Begin at the line containing "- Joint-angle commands" in the data below and go on through the line containing "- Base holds", repeating each line exactly; include both ends and no other line.

------------------------------------------------------------

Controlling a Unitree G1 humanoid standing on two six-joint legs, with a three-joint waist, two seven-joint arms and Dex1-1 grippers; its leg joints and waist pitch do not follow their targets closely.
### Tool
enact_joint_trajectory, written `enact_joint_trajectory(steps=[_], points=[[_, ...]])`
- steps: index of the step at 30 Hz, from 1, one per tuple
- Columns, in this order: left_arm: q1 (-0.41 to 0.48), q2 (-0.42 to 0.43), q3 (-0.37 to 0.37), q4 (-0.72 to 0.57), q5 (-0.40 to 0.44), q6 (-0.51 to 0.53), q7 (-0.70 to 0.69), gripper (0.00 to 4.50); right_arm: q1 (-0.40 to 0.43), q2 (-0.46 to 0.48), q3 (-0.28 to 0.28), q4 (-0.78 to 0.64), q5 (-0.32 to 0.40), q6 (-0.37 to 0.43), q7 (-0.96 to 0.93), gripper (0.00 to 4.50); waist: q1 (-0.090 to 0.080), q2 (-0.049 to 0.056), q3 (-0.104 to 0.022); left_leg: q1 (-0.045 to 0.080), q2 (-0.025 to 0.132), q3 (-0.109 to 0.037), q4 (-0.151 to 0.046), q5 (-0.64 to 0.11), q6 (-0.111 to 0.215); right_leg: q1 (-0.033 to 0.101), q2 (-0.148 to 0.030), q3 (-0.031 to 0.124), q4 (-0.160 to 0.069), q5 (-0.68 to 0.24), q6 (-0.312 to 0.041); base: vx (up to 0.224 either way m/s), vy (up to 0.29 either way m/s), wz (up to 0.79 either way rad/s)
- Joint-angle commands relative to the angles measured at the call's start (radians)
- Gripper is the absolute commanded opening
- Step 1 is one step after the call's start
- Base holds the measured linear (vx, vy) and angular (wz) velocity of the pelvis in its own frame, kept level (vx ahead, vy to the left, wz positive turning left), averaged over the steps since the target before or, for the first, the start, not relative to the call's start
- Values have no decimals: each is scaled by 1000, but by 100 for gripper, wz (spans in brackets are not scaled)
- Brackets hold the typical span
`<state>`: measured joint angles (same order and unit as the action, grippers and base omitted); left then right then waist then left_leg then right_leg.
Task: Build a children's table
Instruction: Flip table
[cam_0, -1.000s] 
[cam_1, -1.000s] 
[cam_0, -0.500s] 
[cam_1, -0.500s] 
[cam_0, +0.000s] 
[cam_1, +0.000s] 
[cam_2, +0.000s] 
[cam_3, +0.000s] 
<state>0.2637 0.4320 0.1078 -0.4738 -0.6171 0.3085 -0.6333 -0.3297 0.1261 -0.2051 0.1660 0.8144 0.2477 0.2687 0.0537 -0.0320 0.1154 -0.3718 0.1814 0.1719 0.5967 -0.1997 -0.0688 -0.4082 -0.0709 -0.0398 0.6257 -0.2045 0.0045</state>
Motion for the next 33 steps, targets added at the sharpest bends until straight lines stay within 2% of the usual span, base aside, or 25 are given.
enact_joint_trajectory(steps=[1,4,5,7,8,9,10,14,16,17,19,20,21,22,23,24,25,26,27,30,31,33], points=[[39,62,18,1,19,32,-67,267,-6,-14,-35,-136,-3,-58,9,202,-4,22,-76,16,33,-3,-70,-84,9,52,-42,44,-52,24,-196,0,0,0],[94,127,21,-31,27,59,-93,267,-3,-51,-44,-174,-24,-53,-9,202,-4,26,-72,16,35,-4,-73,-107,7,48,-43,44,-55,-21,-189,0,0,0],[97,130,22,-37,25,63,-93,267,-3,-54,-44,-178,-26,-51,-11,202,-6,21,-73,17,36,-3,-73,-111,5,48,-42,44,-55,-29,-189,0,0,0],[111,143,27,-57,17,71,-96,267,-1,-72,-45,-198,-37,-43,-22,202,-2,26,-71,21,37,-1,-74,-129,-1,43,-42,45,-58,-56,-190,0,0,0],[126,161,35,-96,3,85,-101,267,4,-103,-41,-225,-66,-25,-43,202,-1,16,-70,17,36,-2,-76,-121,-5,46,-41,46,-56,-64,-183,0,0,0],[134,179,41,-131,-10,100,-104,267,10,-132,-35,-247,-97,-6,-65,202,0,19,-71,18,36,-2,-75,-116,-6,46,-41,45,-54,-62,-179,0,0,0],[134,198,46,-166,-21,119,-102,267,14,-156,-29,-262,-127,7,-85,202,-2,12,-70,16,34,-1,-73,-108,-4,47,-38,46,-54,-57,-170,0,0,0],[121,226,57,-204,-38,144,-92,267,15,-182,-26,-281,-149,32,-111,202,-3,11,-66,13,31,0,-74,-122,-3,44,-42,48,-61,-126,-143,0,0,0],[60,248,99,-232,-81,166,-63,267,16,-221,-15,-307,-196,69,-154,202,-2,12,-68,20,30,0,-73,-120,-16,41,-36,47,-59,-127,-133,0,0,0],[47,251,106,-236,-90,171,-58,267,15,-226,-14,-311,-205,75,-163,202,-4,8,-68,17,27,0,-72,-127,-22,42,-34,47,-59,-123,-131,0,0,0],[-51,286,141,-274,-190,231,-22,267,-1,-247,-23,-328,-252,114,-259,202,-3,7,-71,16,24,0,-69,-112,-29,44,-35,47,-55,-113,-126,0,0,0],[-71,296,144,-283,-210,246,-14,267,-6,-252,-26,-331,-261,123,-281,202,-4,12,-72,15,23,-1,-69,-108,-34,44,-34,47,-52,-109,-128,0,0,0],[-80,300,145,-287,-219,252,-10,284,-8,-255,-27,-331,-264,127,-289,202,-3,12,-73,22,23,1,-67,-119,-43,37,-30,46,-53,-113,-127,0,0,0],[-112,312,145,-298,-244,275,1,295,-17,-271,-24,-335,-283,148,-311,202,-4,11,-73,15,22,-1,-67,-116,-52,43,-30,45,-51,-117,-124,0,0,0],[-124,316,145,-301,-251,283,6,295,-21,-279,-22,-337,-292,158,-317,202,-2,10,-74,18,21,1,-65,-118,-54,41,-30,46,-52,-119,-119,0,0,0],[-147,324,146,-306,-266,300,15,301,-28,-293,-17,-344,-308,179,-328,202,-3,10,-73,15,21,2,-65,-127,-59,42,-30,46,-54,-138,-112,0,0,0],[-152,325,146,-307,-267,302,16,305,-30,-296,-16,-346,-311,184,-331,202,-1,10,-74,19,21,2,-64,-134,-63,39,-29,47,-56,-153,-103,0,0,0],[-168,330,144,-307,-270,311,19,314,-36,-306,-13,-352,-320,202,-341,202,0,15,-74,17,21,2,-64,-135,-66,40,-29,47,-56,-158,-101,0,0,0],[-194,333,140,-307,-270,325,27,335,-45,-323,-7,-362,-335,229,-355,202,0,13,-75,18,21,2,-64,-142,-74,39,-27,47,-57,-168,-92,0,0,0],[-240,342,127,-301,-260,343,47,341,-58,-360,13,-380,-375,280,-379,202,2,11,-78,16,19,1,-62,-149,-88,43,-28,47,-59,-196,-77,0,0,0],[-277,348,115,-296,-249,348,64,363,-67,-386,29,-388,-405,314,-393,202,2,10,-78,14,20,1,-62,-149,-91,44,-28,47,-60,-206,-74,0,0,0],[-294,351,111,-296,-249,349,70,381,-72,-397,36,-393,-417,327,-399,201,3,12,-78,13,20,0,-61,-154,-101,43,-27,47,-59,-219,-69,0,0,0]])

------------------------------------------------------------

• [Final answer]
- Joint-angle commands relative to the angles measured at the call's start (radians)
- Gripper is the absolute commanded opening
- Step 1 is one step after the call's start
- Base holds the measured linear (vx, vy) and angular (wz) velocity of the pelvis in its own frame, kept level (vx ahead, vy to the left, wz positive turning left), averaged over the steps since the target before or, for the first, the start, not relative to the call's start

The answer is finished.